= Mario Vázquez Raña =

Mexican businessman (1932–2015)

Mario Vázquez Raña (June 7, 1932 - February 8, 2015) was a Mexican businessman and sports administrator, who served on both national and Olympic committees. He served as a member of the executive board of the International Olympic Committee (IOC) and the Association of National Olympic Committees (ANOC) until 2012. He was the President of the Pan American Sports Organization (PASO).

On April 5, 2008, Vázquez Raña received international press attention for his statement that the situation in Tibet "is a Chinese problem" that is "not an issue for the Olympic Games."

==Career==
- President of the board of directors of the Hermanos Vázquez Company (1960–1980);
- President and director general of the Organización Editorial Mexicana (1975–) the largest newspaper company in Latin America, "Cartones Ponderosa" (2001–) and
- owned United Press International (1985–1988)

On 15 March 2012 he resigned from the IOC, IOC Executive Board and as the head of the Association of National Olympic Committees. He also resigned from being the President of the Olympic Solidarity Commission. He continued to serve as the head of the Pan American Sports Organization.

==2012 Controversy==
In 2012, Vázquez Raña came under media scrutiny for allegedly manipulating news stories in newspapers controlled by the Organización Editorial Mexicana in favor of Enrique Peña Nieto, presidential candidate of the Institutional Revolutionary Party.
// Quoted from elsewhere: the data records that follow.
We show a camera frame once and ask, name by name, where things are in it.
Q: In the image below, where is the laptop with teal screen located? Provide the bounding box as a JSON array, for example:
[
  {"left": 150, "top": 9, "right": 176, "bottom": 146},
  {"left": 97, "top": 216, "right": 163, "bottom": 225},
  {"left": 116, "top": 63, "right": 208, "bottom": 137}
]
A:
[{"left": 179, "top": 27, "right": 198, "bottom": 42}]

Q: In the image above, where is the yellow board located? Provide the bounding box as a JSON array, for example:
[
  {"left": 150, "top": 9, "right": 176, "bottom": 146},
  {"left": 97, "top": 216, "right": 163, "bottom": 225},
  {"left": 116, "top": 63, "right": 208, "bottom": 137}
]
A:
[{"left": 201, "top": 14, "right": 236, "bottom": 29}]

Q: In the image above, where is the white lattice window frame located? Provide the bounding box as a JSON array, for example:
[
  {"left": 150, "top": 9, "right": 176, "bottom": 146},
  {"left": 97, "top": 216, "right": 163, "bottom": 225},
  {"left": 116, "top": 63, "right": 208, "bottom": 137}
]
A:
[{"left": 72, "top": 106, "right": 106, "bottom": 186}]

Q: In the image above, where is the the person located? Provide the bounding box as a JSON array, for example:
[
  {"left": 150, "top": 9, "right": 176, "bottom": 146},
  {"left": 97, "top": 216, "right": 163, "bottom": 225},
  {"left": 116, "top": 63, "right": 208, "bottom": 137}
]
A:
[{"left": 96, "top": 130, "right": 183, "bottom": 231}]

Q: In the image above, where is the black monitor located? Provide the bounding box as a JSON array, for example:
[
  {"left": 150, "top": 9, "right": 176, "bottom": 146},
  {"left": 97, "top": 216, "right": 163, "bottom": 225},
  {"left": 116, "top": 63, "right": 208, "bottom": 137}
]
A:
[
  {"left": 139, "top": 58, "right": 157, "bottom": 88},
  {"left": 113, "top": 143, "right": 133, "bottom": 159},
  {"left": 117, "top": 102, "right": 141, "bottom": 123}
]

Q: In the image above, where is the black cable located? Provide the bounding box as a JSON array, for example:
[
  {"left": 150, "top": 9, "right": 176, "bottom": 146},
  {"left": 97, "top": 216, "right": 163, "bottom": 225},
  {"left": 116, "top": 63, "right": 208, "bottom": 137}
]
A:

On May 11, 2012, Enrique Peña Nieto gave a speech at the Universidad Iberoamericana in Mexico City as part of his 2012 presidential campaign. He was jeered by the general student population upon arrival, but was allowed to deliver his remarks. Multiple newspapers belonging to the Organización Editorial Mexicana including El Sol de México and Diario de Xalapa covered the story by printing identical headlines labeling Peña Nieto's speech a "success" after an attempted "boycott" by leftist activists. The university incident, as well as the coverage by newspapers controlled by Vázquez Raña subsequently received media attention and scrutiny.

==Sports==
Vásquez Raña participated in shooting competitions at national and international level in 1960.
grupo star (2010)

==Sports Administration==
- President of the Mexican Shooting Federation (1969–1974);
- President of the American Shooting Confederation (1973–1979);
- Vice-President of the Mexican Sports Confederation (1973–1976);
- member of the Mexican Olympic Committee (Comité Olímpico Mexicano) (1972–1974) then
  - President (1974–2001);
- President of the PanAmerican Games Organization Committee (1975);
- President, Pan American Sports Organization (1975–2015);
- President of the Association of National Olympic Committees (ANOC) (1979–2012)

==Positions with the IOC==
- Member of the Executive Board as representative of NOCs (2000–2012);
- Vice-Chairman of the Olympic Solidarity Commission (1979–1996),
  - Deputy Chairman (1997–2001) then
  - Chairman (2002–2012);
- member of the following Commissions:
  - Olympic Movement (1990–1999),
  - Preparation of the XII Olympic Congress (1990–1994),
  - Apartheid and Olympism (1990–1992),
  - "IOC 2000" (Executive Committee, 1999),
  - Marketing (2000),
  - IOC 2000 Reform Follow-up (2002).

== Awards ==

In 1986 Vázquez received the Eagle Award from the United States Sports Academy. The Eagle Award is the Academy's highest international honor and was awarded to Vázquez for his significant contributions in promoting international harmony, peace, and goodwill through the effective use of sport.